No Japanese manufacturer has succeeded in fusing the luxury of a GT coupe with the blissfulness of open-air motoring like Nissan – and the new 370Z Roadster takes the Z formula to an even higher level.
The stunning looking Nissan 370Z roadster now joins the slightly older 370Z Coupe as a favorite in the CarShowroom garage – after the car was launched in Queenstown, New Zealand which was the perfect destination to experience the unbridled joy of topless driving.
What You Get
Designed with the sportscar buyer in mind, the 3.7 liter two-seater roadster is packed full of features. Nissan has only released one model of the roadster in Australia and they have specified the car to a very high standard, with an array of advanced technology including push button start, Bose audio system, as well as customer-friendly features such as the one-touch fully automatic roof operation, Bluetooth connectivity and touch-screen satellite navigation.

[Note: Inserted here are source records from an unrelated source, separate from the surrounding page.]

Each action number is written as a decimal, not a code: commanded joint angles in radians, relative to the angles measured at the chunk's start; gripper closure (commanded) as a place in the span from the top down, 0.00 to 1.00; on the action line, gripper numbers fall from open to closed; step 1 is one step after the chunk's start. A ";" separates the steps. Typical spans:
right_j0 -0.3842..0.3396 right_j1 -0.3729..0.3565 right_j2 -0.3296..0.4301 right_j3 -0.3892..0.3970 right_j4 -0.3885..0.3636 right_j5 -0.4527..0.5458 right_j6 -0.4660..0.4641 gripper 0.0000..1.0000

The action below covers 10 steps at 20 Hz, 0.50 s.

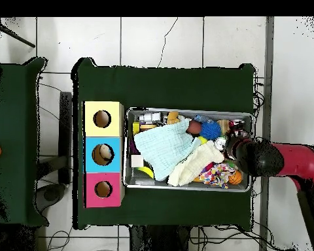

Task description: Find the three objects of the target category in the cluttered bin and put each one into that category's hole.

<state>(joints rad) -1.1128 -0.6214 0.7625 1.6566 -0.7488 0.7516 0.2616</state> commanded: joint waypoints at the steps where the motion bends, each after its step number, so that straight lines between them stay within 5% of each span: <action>1: 0.006 -0.071 0.051 0.012 0.033 0.113 -0.132 1.00; 6: 0.032 0.084 0.008 0.037 -0.046 -0.053 -0.033 1.00; 10: 0.030 0.132 -0.004 0.038 -0.059 -0.099 -0.015 1.00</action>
<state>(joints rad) -1.1039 -0.6021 0.7713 1.6568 -0.7461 0.7153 0.2616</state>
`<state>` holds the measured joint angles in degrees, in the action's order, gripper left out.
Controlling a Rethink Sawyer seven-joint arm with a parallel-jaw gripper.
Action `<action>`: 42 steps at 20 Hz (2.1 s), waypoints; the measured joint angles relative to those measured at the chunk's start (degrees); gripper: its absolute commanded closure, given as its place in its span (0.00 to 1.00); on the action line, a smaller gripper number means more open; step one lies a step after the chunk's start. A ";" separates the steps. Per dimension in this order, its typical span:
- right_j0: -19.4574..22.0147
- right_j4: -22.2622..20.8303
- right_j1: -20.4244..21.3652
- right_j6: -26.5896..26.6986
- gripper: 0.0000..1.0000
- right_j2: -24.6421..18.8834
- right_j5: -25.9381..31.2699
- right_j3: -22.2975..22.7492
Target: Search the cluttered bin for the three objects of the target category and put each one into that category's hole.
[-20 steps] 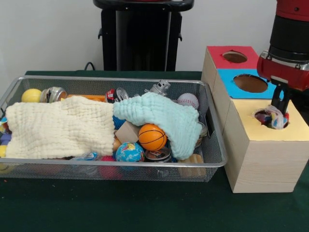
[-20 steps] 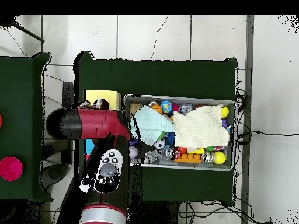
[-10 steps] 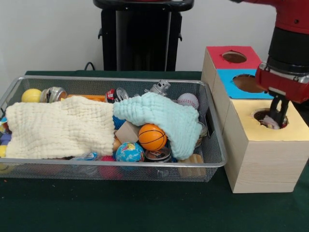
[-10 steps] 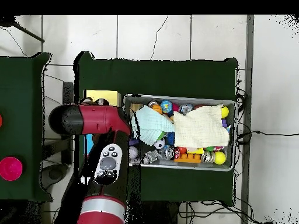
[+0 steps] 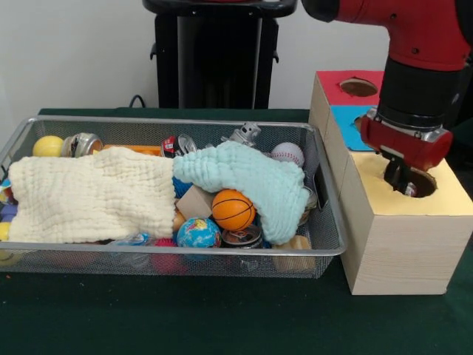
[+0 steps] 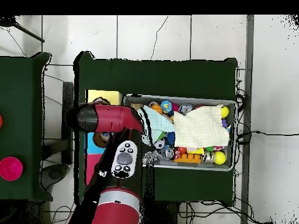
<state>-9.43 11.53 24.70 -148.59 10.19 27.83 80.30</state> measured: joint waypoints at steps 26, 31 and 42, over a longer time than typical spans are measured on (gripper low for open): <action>-1.76 -1.71 11.59 0.00 1.00 0.88 -9.59 15.06; -2.51 -3.44 13.61 0.00 1.00 3.14 -2.77 16.82; -0.62 -5.64 10.05 0.00 1.00 3.05 6.87 12.06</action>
<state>-10.05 5.89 34.75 -148.59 13.25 34.70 92.36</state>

With its lightening quick acceleration, the 370Z roadster is kept on the road by 19-inch lightweight aluminum alloy wheels and pulled up by the Nissan Premium Braking System – which includes Anti-Lock Braking System (ABS) with Electronic Brake force Distribution (EBD) and Brake Assist (BA).
Under The Hood
The Roadster is powered by the same charismatic 245 kW V6 as its coupe counterpart. Peak torque is 363 Nm. Gearbox choices are also the same. The six-speed manual incorporates Nissan’s delightful SynchroRev control which matches engine rpm by blipping the throttle during gear changes – and you can always turn the feature off and do the job with your own right foot! Or you can spend an extra $3K for the seven-speed automatic transmission with steering wheel paddles.

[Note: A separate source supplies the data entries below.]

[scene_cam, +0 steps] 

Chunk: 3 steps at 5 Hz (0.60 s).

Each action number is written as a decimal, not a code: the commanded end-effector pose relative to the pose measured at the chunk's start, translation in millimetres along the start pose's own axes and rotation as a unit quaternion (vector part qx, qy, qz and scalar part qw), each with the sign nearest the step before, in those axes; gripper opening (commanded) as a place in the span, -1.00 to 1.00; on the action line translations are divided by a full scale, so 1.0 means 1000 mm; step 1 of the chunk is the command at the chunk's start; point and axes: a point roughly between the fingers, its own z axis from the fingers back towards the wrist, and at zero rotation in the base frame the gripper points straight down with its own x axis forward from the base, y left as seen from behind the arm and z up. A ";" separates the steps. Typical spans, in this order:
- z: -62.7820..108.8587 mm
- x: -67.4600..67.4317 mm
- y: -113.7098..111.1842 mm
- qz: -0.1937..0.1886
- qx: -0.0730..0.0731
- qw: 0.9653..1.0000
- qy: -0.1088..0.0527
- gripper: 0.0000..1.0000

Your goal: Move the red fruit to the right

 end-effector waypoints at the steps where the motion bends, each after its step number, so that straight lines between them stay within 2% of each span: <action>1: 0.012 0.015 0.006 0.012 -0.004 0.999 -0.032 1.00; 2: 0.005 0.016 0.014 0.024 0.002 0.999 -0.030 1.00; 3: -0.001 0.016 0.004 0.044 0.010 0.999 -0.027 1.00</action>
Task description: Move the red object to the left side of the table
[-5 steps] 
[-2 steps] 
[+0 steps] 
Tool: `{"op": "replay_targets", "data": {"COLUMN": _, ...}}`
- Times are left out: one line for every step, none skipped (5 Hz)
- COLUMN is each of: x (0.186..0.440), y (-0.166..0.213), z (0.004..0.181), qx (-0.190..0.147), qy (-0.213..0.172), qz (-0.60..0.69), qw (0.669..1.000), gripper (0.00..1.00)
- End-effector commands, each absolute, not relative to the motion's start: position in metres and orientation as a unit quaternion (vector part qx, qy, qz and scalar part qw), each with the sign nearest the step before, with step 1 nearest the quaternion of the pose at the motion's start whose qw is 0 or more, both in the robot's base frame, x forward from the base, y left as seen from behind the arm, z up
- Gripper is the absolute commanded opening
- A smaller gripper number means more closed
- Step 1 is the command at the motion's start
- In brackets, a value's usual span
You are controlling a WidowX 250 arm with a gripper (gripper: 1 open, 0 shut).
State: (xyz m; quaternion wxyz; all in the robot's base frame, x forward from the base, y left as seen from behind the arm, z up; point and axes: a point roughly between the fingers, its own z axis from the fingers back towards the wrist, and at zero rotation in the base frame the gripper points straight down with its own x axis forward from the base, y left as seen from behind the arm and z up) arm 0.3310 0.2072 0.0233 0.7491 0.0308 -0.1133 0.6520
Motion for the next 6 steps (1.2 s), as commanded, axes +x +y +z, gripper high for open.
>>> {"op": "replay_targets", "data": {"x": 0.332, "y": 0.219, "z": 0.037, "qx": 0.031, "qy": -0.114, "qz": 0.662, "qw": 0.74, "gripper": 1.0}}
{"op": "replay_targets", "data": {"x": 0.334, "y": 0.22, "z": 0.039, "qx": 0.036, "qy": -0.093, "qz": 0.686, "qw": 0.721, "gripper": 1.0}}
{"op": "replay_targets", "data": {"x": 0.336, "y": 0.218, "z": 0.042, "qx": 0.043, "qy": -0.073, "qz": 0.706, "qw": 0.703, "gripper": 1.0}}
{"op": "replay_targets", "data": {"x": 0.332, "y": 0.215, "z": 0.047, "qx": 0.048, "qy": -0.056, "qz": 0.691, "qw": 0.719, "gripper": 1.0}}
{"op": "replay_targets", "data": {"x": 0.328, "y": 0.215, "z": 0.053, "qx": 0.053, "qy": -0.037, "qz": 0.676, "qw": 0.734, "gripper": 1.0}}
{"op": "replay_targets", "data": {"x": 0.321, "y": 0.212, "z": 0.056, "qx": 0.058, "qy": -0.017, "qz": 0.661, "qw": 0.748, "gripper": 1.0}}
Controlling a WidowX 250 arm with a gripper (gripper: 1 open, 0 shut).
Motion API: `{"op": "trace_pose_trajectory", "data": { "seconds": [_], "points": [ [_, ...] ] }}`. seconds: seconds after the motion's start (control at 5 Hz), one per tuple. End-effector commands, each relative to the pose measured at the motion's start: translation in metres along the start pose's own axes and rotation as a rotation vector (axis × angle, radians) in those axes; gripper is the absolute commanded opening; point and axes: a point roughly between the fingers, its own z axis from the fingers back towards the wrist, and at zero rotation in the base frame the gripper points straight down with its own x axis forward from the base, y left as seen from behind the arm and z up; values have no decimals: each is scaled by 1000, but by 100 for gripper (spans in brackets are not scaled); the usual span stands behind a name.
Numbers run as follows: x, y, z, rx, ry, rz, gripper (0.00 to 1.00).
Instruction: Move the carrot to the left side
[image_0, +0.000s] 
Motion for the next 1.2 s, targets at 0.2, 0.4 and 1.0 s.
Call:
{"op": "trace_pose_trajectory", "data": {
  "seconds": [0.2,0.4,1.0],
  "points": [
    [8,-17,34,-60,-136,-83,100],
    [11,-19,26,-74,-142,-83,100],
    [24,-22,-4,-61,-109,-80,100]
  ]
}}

Car Showroom preferred the latter for its seamless shifts and instantaneous throttle response and the 370Z automatic actually felt faster under kick-down than the manual. It is a subjective impression but the automatic is a beauty with the extra ratio, ASC (Adaptive Shift Control), M-Mode (M for manual), and those so-nifty chrome paddles. By contrast the gear change in the manual is notchy and with too much spring-loading, making it harder to drive the car with the smoothness it deserves. If you have always loved manual gearboxes, do yourself a favour and sample this auto. It even uses less fuel – 10.9 litres per 100 kilometres on the highway versus 11.2 for the manual.

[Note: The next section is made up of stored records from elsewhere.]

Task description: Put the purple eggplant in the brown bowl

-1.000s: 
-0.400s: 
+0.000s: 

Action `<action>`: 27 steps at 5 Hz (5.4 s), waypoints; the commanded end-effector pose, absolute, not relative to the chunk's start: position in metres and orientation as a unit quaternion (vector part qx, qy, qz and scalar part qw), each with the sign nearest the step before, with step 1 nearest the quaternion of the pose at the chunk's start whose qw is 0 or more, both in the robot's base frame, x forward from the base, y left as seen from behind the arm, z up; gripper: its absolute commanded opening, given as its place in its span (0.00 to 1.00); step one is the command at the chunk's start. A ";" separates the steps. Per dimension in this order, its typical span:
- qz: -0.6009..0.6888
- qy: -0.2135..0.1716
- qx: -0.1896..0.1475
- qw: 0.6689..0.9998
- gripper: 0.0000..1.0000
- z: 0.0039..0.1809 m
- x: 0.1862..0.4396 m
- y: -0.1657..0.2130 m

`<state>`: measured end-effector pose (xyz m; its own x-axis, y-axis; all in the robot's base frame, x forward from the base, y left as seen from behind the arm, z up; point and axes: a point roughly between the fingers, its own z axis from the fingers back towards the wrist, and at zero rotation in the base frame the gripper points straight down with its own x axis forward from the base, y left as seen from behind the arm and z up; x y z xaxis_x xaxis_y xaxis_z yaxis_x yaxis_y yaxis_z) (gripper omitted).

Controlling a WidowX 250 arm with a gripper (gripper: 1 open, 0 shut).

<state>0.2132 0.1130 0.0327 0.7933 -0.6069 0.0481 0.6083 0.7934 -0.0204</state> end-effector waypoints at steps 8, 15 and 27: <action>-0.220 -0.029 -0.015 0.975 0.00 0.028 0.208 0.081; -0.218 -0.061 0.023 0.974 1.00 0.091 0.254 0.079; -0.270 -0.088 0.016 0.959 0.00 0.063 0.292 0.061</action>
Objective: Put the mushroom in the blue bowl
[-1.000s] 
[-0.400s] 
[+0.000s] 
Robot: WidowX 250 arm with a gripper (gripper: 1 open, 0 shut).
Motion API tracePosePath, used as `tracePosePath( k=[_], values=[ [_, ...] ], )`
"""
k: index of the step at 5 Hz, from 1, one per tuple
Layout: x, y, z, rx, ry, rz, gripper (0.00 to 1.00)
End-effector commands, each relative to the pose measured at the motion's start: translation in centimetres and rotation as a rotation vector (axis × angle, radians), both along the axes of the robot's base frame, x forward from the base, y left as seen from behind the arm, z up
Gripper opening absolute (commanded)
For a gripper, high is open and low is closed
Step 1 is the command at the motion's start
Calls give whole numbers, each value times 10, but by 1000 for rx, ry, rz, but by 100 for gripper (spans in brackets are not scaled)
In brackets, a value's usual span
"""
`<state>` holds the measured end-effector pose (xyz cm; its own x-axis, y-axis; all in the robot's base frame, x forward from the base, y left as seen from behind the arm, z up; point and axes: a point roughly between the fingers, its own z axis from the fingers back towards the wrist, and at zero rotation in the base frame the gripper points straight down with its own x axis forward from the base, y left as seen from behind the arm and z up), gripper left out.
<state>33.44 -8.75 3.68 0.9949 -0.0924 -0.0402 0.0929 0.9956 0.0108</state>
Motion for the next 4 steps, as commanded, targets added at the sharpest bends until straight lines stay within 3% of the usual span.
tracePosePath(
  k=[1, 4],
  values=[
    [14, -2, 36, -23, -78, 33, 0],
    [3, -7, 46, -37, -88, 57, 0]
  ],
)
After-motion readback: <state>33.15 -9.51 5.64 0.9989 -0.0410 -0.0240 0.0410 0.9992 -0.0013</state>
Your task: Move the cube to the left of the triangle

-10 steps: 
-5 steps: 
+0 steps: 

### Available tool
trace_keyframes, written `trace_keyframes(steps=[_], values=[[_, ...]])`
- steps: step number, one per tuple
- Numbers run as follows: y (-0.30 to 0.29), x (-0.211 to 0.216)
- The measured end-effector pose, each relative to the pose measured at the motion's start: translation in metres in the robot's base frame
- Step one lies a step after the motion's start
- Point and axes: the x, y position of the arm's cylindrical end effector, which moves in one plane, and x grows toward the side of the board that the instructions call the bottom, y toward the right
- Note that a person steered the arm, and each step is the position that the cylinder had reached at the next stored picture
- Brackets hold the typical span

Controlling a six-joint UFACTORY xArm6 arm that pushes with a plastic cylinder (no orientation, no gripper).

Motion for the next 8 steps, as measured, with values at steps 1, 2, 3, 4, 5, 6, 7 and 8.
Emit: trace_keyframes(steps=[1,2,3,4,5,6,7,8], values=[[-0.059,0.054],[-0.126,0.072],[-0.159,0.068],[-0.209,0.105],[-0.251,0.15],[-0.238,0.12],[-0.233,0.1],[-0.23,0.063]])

This interior could only belong to a Z-Car. The DNA has gone through the generations so that the steering wheel, the trio of auxiliary gauges set into the dash, that sense of being seated right down low and just ahead of the rear wheels (go-kart like), and the view down the long, sensuous bonnet, recall the 1969 original. The fabric roof stows itself electrically in about 20 seconds.
Unlike on the 350Z this operation is fully automatic, the only puzzle being that when you erect the roof the side windows do not go up at the same time. Still, it’s no real bother to use the switches to erect them and you might not want to, except that the buffeting is much less when they are up. There is quite a draught to the back of the neck at times, so a scarf is a useful accessory.
Exterior & Styling
This is one roadster that looks every bit as purposeful as its coupe counterpart. The hero colour Chicane Yellow has been dropped but Bordeaux is a striking alternative.
This dark grape metallic is teamed with a lighter-coloured roof where all other colours get a black roof. The standard 19-inch wheels are perfect for the car, which looks great from any angle and entirely ready for action.
On The Road
Frankly, the rigidity of the roadster’s body was a surprise. Many BMW and Audi convertibles display noticeable scuttle shake, that flexing of the body over bumpy roads or when turning into a driveway. None was discernable on the New Zealand roads, which were very well surfaced. But it is hard to imagine even gnarly tracks catching this ultra-solid feeling vehicle out in this respect.
Because coupe and roadster were designed concurrently, very little extra chassis strengthening was required to compensate for the loss of the metal roof. Aluminium bonnet, doors and bootlid keep the weight down and this substantial roadster never feels heavy. The great news is that it drives almost exactly like the coupe.
Vision is tricky in heavy traffic. The coupe’s fat B-pillars have gone, of course, but the combination of a quite bulky and steeply angled A-pillar and the large exterior mirrors makes it advisable to triple-check before jumping into intersections. The boot is only large enough for a couple of Frequent Flyer bags, so no golf unless it’s mini golf.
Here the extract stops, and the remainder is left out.